Problem description =>
An identical reprint of the entire listing below is expected.
------------
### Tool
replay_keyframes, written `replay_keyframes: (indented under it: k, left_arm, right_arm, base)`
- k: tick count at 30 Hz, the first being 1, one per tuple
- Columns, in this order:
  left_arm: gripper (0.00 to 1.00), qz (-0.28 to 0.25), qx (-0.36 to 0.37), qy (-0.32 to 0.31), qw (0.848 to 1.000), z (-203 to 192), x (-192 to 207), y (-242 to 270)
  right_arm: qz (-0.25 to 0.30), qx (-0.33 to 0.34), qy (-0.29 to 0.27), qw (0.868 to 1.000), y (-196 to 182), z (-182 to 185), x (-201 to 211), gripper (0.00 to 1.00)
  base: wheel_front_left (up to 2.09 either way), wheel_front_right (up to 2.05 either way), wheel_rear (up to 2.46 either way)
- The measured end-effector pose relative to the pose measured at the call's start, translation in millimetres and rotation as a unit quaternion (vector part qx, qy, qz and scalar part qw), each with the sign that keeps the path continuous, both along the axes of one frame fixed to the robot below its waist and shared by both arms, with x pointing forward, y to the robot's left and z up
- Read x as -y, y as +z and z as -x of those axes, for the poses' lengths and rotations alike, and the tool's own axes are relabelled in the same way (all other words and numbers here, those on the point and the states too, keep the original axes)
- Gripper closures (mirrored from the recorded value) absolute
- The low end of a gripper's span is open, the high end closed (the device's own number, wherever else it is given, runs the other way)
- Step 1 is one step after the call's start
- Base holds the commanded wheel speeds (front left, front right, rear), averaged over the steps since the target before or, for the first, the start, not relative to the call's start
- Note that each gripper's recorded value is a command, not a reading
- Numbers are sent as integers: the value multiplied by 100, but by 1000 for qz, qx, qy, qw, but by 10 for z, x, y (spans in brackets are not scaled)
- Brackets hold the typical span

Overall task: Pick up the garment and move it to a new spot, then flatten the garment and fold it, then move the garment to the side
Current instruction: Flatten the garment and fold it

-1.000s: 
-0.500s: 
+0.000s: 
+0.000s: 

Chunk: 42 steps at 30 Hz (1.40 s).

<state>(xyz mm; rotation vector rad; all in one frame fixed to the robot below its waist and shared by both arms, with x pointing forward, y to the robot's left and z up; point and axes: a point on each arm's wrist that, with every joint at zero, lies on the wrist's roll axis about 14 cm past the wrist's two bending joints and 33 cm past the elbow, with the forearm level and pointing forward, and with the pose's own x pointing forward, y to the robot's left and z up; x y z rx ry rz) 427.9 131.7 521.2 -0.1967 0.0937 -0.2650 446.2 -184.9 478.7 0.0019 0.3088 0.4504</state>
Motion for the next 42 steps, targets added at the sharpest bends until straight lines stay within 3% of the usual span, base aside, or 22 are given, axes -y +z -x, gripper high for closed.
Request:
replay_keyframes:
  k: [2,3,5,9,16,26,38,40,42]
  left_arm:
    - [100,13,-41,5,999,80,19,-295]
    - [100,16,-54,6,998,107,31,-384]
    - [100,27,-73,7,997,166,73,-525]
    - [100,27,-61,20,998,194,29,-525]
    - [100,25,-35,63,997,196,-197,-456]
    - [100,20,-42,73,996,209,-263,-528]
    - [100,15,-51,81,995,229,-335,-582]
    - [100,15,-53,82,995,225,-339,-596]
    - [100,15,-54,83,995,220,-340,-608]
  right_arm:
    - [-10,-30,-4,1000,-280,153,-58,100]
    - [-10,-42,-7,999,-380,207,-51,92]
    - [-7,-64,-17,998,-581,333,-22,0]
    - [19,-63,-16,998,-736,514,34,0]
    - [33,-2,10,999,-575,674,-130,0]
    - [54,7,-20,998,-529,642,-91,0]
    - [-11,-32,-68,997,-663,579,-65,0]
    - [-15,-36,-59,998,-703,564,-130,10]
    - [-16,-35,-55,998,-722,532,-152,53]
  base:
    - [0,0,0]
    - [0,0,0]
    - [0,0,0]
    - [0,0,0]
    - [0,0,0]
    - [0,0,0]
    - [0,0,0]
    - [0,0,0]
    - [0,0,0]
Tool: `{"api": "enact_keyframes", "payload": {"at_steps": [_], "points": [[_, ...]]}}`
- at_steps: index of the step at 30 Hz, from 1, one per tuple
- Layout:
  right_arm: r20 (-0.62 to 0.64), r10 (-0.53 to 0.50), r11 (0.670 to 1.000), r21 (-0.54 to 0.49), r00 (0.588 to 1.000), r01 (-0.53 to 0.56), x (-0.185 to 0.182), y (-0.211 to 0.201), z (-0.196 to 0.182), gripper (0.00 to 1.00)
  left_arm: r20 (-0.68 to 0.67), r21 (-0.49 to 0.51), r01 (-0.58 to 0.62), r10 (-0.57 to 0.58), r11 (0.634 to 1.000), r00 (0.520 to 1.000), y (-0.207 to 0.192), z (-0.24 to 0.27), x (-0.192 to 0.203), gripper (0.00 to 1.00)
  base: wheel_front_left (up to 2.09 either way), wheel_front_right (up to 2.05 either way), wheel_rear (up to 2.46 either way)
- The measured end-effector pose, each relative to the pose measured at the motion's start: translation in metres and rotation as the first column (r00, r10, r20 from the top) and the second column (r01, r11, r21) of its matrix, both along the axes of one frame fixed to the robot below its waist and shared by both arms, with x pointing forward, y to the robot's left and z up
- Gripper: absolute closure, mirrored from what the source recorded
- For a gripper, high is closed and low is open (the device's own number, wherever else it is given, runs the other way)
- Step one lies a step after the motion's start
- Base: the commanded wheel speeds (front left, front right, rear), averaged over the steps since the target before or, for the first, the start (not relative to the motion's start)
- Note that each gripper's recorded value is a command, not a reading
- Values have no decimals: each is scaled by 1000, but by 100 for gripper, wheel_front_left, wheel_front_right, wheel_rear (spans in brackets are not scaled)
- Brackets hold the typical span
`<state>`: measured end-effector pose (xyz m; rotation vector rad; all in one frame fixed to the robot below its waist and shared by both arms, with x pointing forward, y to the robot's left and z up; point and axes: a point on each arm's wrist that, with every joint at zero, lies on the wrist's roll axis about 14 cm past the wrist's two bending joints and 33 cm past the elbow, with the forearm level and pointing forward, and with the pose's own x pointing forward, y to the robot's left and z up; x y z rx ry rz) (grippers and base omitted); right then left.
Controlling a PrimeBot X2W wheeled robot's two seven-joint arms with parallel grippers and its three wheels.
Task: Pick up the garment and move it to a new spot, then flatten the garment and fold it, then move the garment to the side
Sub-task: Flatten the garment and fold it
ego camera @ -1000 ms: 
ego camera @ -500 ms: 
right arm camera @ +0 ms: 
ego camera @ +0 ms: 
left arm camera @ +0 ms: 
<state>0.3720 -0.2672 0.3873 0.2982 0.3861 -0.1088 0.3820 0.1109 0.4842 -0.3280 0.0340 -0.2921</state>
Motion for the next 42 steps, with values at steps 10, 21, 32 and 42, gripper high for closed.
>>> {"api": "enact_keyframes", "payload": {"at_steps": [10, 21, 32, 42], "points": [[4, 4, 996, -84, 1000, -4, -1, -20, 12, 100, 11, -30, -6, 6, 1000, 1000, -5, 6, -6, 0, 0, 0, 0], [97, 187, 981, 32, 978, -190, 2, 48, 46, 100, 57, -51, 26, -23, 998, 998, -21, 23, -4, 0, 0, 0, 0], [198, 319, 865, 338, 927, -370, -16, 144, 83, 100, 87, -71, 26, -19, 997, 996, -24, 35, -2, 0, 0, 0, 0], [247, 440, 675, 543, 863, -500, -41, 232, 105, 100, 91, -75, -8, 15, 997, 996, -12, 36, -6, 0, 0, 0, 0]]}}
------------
Answer =>
### Tool
replay_keyframes, written `replay_keyframes: (indented under it: k, left_arm, right_arm, base)`
- k: tick count at 30 Hz, the first being 1, one per tuple
- Columns, in this order:
  left_arm: gripper (0.00 to 1.00), qz (-0.28 to 0.25), qx (-0.36 to 0.37), qy (-0.32 to 0.31), qw (0.848 to 1.000), z (-203 to 192), x (-192 to 207), y (-242 to 270)
  right_arm: qz (-0.25 to 0.30), qx (-0.33 to 0.34), qy (-0.29 to 0.27), qw (0.868 to 1.000), y (-196 to 182), z (-182 to 185), x (-201 to 211), gripper (0.00 to 1.00)
  base: wheel_front_left (up to 2.09 either way), wheel_front_right (up to 2.05 either way), wheel_rear (up to 2.46 either way)
- The measured end-effector pose relative to the pose measured at the call's start, translation in millimetres and rotation as a unit quaternion (vector part qx, qy, qz and scalar part qw), each with the sign that keeps the path continuous, both along the axes of one frame fixed to the robot below its waist and shared by both arms, with x pointing forward, y to the robot's left and z up
- Read x as -y, y as +z and z as -x of those axes, for the poses' lengths and rotations alike, and the tool's own axes are relabelled in the same way (all other words and numbers here, those on the point and the states too, keep the original axes)
- Gripper closures (mirrored from the recorded value) absolute
- The low end of a gripper's span is open, the high end closed (the device's own number, wherever else it is given, runs the other way)
- Step 1 is one step after the call's start
- Base holds the commanded wheel speeds (front left, front right, rear), averaged over the steps since the target before or, for the first, the start, not relative to the call's start
- Note that each gripper's recorded value is a command, not a reading
- Numbers are sent as integers: the value multiplied by 100, but by 1000 for qz, qx, qy, qw, but by 10 for z, x, y (spans in brackets are not scaled)
- Brackets hold the typical span

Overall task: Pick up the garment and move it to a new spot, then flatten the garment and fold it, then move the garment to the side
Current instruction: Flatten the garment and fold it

-1.000s: 
-0.500s: 
+0.000s: 
+0.000s: 

Chunk: 42 steps at 30 Hz (1.40 s).

<state>(xyz mm; rotation vector rad; all in one frame fixed to the robot below its waist and shared by both arms, with x pointing forward, y to the robot's left and z up; point and axes: a point on each arm's wrist that, with every joint at zero, lies on the wrist's roll axis about 14 cm past the wrist's two bending joints and 33 cm past the elbow, with the forearm level and pointing forward, and with the pose's own x pointing forward, y to the robot's left and z up; x y z rx ry rz) 427.9 131.7 521.2 -0.1967 0.0937 -0.2650 446.2 -184.9 478.7 0.0019 0.3088 0.4504</state>
Motion for the next 42 steps, targets added at the sharpest bends until straight lines stay within 3% of the usual span, base aside, or 22 are given, axes -y +z -x, gripper high for closed.
Request:
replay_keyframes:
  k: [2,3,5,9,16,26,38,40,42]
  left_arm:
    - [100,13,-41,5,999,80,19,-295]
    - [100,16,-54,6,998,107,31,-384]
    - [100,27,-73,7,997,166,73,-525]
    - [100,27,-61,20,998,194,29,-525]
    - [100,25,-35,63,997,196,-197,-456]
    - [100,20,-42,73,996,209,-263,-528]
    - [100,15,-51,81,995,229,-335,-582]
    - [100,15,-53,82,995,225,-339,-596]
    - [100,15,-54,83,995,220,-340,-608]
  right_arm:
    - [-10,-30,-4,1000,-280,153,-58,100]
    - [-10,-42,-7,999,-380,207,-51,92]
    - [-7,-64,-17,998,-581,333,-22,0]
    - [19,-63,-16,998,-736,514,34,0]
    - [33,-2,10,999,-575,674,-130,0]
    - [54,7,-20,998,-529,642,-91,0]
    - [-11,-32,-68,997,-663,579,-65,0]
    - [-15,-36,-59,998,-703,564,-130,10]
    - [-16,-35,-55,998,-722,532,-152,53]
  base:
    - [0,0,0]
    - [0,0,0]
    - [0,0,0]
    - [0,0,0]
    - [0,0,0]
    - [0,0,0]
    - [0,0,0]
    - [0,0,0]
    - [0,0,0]
Tool: `{"api": "enact_keyframes", "payload": {"at_steps": [_], "points": [[_, ...]]}}`
- at_steps: index of the step at 30 Hz, from 1, one per tuple
- Layout:
  right_arm: r20 (-0.62 to 0.64), r10 (-0.53 to 0.50), r11 (0.670 to 1.000), r21 (-0.54 to 0.49), r00 (0.588 to 1.000), r01 (-0.53 to 0.56), x (-0.185 to 0.182), y (-0.211 to 0.201), z (-0.196 to 0.182), gripper (0.00 to 1.00)
  left_arm: r20 (-0.68 to 0.67), r21 (-0.49 to 0.51), r01 (-0.58 to 0.62), r10 (-0.57 to 0.58), r11 (0.634 to 1.000), r00 (0.520 to 1.000), y (-0.207 to 0.192), z (-0.24 to 0.27), x (-0.192 to 0.203), gripper (0.00 to 1.00)
  base: wheel_front_left (up to 2.09 either way), wheel_front_right (up to 2.05 either way), wheel_rear (up to 2.46 either way)
- The measured end-effector pose, each relative to the pose measured at the motion's start: translation in metres and rotation as the first column (r00, r10, r20 from the top) and the second column (r01, r11, r21) of its matrix, both along the axes of one frame fixed to the robot below its waist and shared by both arms, with x pointing forward, y to the robot's left and z up
- Gripper: absolute closure, mirrored from what the source recorded
- For a gripper, high is closed and low is open (the device's own number, wherever else it is given, runs the other way)
- Step one lies a step after the motion's start
- Base: the commanded wheel speeds (front left, front right, rear), averaged over the steps since the target before or, for the first, the start (not relative to the motion's start)
- Note that each gripper's recorded value is a command, not a reading
- Values have no decimals: each is scaled by 1000, but by 100 for gripper, wheel_front_left, wheel_front_right, wheel_rear (spans in brackets are not scaled)
- Brackets hold the typical span
`<state>`: measured end-effector pose (xyz m; rotation vector rad; all in one frame fixed to the robot below its waist and shared by both arms, with x pointing forward, y to the robot's left and z up; point and axes: a point on each arm's wrist that, with every joint at zero, lies on the wrist's roll axis about 14 cm past the wrist's two bending joints and 33 cm past the elbow, with the forearm level and pointing forward, and with the pose's own x pointing forward, y to the robot's left and z up; x y z rx ry rz) (grippers and base omitted); right then left.
Controlling a PrimeBot X2W wheeled robot's two seven-joint arms with parallel grippers and its three wheels.
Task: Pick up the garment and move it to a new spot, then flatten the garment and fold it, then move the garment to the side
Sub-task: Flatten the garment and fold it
ego camera @ -1000 ms: 
ego camera @ -500 ms: 
right arm camera @ +0 ms: 
ego camera @ +0 ms: 
left arm camera @ +0 ms: 
<state>0.3720 -0.2672 0.3873 0.2982 0.3861 -0.1088 0.3820 0.1109 0.4842 -0.3280 0.0340 -0.2921</state>
Motion for the next 42 steps, with values at steps 10, 21, 32 and 42, gripper high for closed.
>>> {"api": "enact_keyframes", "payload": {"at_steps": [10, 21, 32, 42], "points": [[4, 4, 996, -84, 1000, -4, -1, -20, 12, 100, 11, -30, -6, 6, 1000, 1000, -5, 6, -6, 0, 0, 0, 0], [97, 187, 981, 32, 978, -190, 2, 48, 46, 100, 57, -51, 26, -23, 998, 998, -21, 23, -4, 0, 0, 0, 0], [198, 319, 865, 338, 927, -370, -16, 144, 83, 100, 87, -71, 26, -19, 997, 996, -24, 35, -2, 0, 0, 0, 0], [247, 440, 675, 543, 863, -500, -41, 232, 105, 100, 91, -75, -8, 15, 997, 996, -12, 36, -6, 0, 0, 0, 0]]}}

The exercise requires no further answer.